**WORK INSTRUCTION**
Search the listing for the word "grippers" and return each line that contains it.
[[ INPUT open ]]
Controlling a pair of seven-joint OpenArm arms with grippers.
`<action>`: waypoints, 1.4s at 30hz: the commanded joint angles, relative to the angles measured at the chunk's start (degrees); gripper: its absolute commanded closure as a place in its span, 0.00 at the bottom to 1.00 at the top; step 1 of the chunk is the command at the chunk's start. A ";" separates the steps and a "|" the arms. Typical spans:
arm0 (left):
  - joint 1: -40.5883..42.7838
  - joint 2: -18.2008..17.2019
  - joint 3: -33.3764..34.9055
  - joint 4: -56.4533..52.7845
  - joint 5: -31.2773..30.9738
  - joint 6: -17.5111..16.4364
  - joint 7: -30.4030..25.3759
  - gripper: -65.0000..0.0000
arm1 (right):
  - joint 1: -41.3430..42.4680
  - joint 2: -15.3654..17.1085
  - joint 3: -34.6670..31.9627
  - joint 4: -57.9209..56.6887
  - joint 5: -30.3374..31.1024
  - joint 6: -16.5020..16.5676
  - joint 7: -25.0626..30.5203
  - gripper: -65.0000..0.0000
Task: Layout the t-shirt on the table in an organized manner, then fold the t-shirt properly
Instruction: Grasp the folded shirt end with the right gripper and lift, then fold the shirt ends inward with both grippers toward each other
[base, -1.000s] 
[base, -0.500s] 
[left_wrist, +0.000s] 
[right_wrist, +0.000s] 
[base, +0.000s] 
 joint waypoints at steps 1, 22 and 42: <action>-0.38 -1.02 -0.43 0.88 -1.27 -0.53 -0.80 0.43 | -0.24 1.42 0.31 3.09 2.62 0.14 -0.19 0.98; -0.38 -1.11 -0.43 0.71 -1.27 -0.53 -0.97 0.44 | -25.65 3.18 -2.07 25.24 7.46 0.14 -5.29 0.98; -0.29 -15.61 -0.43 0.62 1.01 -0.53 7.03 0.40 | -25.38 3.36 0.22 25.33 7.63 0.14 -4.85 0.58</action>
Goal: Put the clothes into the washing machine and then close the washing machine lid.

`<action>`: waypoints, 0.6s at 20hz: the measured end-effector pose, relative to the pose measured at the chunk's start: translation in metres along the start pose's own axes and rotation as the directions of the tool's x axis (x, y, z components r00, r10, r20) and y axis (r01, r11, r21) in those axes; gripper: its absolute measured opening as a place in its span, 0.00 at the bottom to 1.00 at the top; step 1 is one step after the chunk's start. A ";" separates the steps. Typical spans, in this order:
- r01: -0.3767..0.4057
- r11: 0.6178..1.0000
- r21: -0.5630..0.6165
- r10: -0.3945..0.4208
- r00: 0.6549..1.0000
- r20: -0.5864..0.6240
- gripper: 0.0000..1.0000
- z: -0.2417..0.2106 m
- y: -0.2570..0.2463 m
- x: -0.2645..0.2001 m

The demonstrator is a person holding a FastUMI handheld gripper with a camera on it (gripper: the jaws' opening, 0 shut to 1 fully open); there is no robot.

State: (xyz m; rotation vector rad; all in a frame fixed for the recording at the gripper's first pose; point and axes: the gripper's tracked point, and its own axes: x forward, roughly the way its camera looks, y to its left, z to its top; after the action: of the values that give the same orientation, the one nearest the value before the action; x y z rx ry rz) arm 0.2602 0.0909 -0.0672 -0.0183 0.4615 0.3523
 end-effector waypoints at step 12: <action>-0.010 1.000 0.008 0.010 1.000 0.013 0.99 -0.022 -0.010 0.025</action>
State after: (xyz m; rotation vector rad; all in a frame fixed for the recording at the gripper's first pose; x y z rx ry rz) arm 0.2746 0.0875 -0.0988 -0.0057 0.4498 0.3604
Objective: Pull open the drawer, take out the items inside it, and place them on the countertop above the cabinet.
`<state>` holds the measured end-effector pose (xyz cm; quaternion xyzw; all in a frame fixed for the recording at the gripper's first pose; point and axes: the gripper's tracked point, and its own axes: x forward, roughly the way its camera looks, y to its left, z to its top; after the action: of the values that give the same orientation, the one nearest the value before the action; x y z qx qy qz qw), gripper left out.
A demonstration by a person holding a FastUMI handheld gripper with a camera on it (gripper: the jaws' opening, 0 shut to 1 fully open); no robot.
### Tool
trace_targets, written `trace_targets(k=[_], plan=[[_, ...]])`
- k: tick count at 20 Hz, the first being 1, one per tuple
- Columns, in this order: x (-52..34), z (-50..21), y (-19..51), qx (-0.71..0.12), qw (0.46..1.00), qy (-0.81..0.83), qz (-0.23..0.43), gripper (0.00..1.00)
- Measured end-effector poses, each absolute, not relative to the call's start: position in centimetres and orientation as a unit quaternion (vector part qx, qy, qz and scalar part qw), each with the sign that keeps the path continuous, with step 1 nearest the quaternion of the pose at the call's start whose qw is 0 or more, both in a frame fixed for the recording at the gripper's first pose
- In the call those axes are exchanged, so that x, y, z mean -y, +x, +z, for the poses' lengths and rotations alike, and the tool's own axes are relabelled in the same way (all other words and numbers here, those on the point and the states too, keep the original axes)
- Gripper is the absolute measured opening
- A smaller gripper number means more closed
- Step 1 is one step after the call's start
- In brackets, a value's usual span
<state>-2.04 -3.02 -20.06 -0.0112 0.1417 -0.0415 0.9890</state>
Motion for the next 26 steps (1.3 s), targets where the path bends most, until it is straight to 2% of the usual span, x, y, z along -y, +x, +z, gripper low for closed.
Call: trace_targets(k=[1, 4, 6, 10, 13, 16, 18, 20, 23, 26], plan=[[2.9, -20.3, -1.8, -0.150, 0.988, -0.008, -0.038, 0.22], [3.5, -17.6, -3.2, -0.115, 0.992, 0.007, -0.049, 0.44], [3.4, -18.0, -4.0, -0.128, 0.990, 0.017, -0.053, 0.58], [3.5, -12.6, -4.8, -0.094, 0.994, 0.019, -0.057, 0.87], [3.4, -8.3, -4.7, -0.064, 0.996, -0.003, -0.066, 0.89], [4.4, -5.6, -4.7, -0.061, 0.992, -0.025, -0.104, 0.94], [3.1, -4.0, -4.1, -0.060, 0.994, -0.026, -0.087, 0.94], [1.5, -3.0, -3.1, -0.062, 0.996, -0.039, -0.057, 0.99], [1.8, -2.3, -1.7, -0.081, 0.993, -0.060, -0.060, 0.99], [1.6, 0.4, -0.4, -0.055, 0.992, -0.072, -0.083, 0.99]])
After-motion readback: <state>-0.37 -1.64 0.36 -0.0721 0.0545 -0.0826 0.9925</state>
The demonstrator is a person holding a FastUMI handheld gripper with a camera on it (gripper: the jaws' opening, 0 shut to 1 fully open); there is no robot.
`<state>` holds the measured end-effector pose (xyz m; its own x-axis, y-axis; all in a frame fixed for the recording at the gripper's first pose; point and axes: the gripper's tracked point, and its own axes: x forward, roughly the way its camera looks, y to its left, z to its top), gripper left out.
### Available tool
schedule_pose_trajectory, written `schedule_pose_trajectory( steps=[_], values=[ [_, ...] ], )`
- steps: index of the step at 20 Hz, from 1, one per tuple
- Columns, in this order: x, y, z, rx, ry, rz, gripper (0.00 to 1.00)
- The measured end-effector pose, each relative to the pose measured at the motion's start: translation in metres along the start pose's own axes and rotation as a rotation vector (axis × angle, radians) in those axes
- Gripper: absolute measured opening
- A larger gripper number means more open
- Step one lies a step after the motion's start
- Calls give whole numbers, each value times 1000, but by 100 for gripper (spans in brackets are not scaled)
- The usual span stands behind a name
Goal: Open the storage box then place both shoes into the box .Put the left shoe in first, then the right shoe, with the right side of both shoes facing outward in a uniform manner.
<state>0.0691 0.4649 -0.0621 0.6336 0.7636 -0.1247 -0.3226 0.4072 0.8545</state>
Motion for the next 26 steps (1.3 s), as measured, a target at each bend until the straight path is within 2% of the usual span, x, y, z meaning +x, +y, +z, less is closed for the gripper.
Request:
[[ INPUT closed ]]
**REPLY TO THE TASK**
Controlling a pair of seven-joint OpenArm arms with grippers.
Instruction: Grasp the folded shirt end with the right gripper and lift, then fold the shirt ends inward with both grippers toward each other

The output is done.